The Global Times tabloid, which is backed by the ruling Communist Party, said in an editorial that Meng’s return to China was a sign of easing bilateral economic and trade tensions, but cited criticism from US Senator Marco Rubio as “anti-China forces”. accused of creating noise. Regarding his release as an example.
“Whether Sino-US and China-Canada relations can now seize a clear opportunity for a reboot depends on the extent to which Washington and Ottawa are willing to heed the lessons of their rash moves,” State-backed China said. daily newspaper in a separate editorial.
Canada faces immediate, long-term decisions on China ties after two Michaels withdrawal
Homecoming of two Michaels is a welcome relief for Canada, but rifts deepen in China after their detention
Meng arrived in China on Saturday, ending her nearly three-year US extradition battle, the same day as two Canadians who were detained by Beijing for more than 1,000 days returned home. Meng was allowed to go home after US prosecutors reached an agreement on Friday to end a bank fraud case against Meng.
Chinese state media welcomed Meng over the weekend but were silent about Michael Kovrig and Michael Spavor, who were released hours after Meng on Friday. Meng was taken into custody by Chinese authorities just days after his arrest.
In a separate piece published late on Sunday, the Global Times said Kovrig and Spavor “admitted their guilt for crimes committed in China and were released on bail for medical reasons before leaving China,” close to the case.

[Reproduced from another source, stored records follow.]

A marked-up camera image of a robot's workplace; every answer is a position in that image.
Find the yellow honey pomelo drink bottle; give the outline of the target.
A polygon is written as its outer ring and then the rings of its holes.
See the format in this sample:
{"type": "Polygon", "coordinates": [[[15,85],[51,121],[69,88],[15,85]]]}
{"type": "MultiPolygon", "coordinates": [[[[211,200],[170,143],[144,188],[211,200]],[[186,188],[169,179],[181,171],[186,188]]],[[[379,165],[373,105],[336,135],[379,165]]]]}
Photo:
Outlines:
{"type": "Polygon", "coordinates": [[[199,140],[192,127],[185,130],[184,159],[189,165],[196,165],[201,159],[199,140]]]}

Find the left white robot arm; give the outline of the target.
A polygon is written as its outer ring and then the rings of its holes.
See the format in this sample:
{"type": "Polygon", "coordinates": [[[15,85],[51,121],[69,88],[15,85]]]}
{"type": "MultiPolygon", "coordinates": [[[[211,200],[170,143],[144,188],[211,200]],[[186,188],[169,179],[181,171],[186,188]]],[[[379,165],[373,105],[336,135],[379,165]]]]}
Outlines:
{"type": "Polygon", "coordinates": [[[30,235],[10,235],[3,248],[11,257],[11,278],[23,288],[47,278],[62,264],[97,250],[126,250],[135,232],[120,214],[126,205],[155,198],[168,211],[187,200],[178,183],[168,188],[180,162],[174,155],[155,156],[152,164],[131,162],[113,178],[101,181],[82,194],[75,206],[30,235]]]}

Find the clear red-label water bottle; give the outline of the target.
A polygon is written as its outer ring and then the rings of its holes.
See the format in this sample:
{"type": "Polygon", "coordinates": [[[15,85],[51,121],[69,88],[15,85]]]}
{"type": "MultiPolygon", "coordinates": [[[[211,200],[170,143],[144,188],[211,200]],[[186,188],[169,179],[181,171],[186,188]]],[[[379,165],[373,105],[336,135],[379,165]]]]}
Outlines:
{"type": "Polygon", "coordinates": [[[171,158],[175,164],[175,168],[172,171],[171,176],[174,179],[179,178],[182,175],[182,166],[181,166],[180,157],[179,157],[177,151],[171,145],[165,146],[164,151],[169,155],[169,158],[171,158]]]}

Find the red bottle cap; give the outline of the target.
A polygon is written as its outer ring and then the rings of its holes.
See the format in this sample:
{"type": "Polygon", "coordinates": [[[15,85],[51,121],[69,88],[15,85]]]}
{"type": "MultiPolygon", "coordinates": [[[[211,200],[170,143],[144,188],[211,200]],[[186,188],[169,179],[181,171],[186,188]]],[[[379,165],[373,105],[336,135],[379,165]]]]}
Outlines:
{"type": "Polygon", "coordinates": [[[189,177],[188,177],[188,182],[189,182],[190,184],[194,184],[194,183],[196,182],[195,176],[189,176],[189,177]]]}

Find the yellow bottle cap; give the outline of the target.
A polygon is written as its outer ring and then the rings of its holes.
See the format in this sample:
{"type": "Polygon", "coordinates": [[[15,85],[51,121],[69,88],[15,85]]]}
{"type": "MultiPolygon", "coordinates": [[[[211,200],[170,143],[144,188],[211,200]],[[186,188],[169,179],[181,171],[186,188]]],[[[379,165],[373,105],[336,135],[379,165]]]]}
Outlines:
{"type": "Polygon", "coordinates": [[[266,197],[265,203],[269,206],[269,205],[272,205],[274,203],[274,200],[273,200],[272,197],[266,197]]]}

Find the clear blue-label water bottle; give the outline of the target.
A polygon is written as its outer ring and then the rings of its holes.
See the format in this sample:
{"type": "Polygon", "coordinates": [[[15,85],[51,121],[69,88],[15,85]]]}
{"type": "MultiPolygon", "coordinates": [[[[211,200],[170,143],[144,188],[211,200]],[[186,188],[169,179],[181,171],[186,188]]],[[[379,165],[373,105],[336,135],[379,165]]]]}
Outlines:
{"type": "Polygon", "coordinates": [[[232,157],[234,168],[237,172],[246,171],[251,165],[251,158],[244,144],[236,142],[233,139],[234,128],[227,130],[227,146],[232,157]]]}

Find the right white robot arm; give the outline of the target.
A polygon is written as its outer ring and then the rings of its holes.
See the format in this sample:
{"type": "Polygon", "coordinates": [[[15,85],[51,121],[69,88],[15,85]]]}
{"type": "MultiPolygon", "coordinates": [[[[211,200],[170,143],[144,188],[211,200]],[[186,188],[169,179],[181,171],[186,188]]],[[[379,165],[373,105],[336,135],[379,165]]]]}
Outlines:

Citing source.
China’s foreign ministry has not publicly commented on his release.
Spavor was charged with providing photographs of military equipment to Kovrig and was sentenced in August to 11 years in prison. Kovrig was still awaiting sentencing.
China has previously denied engaging in “hostage diplomacy”, insisting that the arrests and detentions of Canadians were in no way tied to the proceedings against Meng.